Confined spin waves reveal an assembly of nanosize domains in ferromagnetic La(1-x)CaxMnO3 (x=0.17,0.2)

TL;DR

This study reveals that in ferromagnetic La$_{1-x}$Ca$_{x}$MnO$_3$ near the metal-insulator transition, spin-wave confinement indicates the presence of nanoscale orbital-ordered domains, shedding light on the precursor state of colossal magnetoresistance.

Contribution

The paper demonstrates that spin-wave measurements can identify nanoscale orbital-ordered domains in La$_{1-x}$Ca$_{x}$MnO$_3$, providing new insights into the material's magnetic and electronic phase behavior.

Findings

Presence of nearly q-independent energy levels indicating confined spin waves.

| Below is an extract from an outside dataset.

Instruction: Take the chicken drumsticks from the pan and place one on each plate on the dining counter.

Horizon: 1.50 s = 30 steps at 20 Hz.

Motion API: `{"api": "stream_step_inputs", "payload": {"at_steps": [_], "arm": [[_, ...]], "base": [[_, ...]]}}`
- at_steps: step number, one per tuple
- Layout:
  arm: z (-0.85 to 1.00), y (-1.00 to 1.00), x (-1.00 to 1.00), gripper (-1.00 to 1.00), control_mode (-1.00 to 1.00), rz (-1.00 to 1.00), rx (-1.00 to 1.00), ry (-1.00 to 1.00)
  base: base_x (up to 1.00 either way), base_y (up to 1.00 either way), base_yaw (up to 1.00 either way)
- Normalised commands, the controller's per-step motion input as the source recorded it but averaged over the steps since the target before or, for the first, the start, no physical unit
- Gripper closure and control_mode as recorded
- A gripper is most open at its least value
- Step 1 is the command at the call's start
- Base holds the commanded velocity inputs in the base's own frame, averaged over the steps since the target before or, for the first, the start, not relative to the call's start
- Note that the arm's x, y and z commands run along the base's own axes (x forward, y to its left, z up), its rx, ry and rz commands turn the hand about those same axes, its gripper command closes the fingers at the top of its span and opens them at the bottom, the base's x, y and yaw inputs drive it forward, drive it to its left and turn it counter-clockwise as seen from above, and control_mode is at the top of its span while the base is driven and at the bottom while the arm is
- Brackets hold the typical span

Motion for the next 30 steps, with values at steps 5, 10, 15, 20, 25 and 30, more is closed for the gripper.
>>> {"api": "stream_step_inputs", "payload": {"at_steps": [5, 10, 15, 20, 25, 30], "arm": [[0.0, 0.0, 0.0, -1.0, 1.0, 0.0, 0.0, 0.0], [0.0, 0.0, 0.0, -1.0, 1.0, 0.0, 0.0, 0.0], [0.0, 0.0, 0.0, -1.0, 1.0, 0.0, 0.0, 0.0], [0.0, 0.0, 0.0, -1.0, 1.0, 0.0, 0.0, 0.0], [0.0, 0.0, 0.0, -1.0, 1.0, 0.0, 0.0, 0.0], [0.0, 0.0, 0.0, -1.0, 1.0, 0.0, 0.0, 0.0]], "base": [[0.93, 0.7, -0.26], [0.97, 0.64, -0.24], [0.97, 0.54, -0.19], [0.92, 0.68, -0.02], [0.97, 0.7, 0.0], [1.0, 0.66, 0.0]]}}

Domains are a few lattice spacings in size, with anisotropic magnetic coupling.

Domains are characterized as 'hole-poor' and orbital-ordered.

Abstract

We report a study of spin-waves in ferromagnetic La$_{1-x}$Ca$_{x}$MnO$_3$, at concentrations x=0.17 and x=0.2 very close to the metallic transition (x=0.225). Below T$_C$, in the quasi-metallic state (T=150K), nearly q-independent energy levels are observed. They are characteristic of standing spin waves confined into finite-size ferromagnetic domains, defined in {\bf a, b) plane for x=0.17 and in all q-directions for x=0.2. They allow an estimation of the domain size, a few lattice spacings, and of the magnetic coupling constants inside the domains. These constants, anisotropic, are typical of an orbital-ordered state, allowing to characterize the domains as "hole-poor". The precursor state of the CMR metallic phase appears, therefore, as an assembly of small orbital-ordered domains.